** Task statement **
Using the records below, quote only the span that opens with the line containing "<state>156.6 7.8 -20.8" and closes with the line containing "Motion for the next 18", exactly and inclusively.

** Source material **
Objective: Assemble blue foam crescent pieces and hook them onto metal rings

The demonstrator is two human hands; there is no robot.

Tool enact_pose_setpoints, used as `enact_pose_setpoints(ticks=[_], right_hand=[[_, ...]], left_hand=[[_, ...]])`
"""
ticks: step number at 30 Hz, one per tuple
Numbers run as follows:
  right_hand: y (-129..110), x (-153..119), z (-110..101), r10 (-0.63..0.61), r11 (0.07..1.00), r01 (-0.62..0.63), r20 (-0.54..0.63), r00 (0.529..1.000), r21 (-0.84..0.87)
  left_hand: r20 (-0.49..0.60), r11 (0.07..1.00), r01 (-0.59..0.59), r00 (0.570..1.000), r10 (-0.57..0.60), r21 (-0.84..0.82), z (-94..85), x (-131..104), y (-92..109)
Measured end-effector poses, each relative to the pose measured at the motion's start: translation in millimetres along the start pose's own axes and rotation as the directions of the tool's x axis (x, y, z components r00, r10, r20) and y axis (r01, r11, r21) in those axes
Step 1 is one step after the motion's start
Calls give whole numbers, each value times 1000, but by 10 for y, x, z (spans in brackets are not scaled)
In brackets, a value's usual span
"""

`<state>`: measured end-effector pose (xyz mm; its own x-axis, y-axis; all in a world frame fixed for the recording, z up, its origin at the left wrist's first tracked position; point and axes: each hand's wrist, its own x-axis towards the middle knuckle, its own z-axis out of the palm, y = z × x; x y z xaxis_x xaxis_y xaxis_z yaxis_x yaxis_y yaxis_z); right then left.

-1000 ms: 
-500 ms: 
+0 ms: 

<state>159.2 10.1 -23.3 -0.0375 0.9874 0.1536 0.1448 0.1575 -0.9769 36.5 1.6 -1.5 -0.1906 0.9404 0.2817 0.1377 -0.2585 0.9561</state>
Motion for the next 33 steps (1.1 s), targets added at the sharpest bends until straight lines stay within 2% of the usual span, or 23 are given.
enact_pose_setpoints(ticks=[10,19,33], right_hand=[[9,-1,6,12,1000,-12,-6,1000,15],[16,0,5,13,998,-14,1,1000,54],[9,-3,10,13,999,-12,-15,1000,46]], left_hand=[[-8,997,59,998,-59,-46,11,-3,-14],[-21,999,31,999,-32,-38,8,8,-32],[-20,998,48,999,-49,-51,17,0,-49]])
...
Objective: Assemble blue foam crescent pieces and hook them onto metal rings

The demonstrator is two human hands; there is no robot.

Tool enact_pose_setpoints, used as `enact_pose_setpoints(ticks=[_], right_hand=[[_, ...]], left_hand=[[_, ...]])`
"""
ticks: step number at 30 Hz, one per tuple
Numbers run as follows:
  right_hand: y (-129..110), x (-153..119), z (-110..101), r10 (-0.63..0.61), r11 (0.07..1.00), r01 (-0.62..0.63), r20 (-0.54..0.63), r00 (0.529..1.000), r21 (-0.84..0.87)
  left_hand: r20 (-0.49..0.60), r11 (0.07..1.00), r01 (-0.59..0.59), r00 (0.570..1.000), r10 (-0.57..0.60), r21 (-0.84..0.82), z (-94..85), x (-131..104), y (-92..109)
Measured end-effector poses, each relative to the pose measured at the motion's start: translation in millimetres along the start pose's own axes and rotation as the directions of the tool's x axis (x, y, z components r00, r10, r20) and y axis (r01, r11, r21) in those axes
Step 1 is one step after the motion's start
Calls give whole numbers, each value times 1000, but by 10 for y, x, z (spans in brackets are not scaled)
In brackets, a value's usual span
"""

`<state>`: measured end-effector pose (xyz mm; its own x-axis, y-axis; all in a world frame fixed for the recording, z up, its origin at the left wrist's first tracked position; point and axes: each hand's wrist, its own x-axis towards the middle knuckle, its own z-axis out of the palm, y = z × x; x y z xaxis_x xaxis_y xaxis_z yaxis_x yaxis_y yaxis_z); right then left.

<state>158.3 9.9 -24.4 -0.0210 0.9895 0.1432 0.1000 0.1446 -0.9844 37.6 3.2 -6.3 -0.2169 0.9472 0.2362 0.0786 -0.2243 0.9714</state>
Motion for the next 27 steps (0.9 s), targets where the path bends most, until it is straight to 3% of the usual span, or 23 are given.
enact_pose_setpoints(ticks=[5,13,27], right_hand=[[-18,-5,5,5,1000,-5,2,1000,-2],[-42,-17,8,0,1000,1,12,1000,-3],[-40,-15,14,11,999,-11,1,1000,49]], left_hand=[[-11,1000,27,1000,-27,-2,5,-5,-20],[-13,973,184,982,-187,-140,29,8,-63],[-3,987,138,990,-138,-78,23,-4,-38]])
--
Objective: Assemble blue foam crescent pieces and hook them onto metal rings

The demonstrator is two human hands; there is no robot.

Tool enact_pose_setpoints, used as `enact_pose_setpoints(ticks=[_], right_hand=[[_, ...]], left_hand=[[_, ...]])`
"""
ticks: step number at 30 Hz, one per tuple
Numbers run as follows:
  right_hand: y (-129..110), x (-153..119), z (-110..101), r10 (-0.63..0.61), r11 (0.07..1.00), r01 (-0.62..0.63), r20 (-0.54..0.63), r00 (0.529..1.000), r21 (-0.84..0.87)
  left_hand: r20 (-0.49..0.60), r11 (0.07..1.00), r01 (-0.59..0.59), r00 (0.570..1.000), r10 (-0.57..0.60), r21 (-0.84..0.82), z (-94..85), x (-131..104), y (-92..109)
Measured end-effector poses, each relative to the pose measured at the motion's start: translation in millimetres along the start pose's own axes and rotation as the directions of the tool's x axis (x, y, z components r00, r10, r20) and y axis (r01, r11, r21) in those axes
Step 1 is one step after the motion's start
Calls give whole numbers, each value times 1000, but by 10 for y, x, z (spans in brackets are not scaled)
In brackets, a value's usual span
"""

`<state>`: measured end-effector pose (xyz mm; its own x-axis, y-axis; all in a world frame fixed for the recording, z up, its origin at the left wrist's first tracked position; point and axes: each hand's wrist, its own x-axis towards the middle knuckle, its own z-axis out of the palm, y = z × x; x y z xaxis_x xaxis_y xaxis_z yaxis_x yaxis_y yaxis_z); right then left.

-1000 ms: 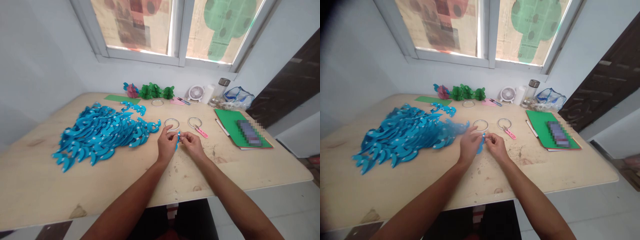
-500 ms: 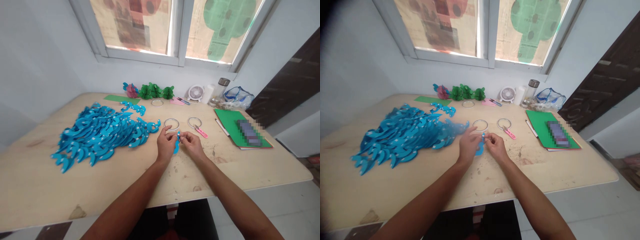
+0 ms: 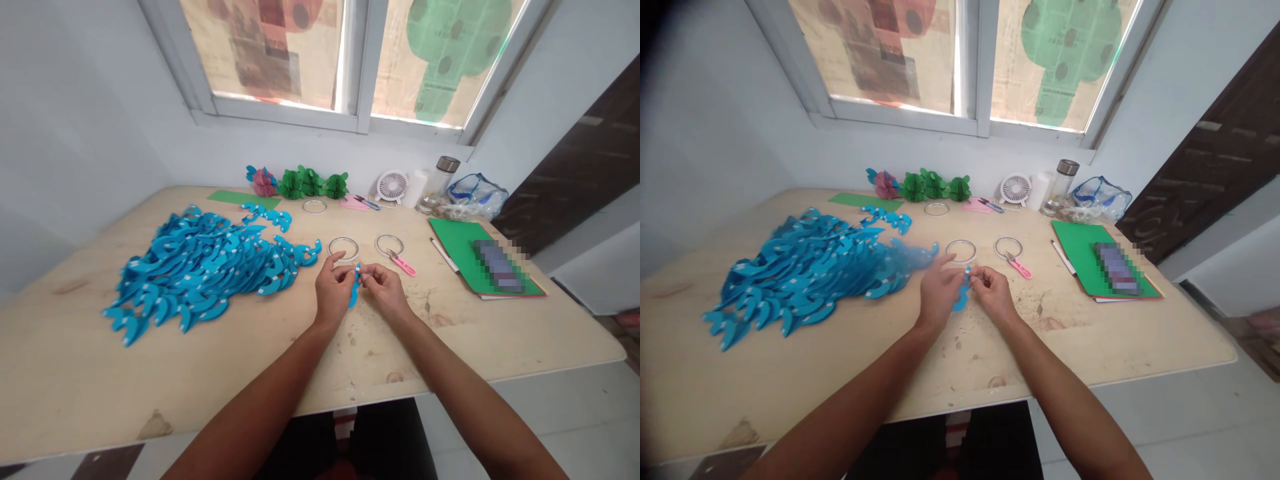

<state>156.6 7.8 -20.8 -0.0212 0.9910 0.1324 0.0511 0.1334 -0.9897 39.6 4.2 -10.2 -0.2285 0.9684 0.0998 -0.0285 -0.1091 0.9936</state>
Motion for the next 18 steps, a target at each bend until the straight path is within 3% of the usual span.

** Response area **
<state>156.6 7.8 -20.8 -0.0212 0.9910 0.1324 0.0511 0.1334 -0.9897 39.6 4.2 -10.2 -0.2285 0.9684 0.0998 -0.0285 -0.1091 0.9936</state>
Motion for the next 18 steps, a target at each bend until the straight path is within 3% of the usual span.

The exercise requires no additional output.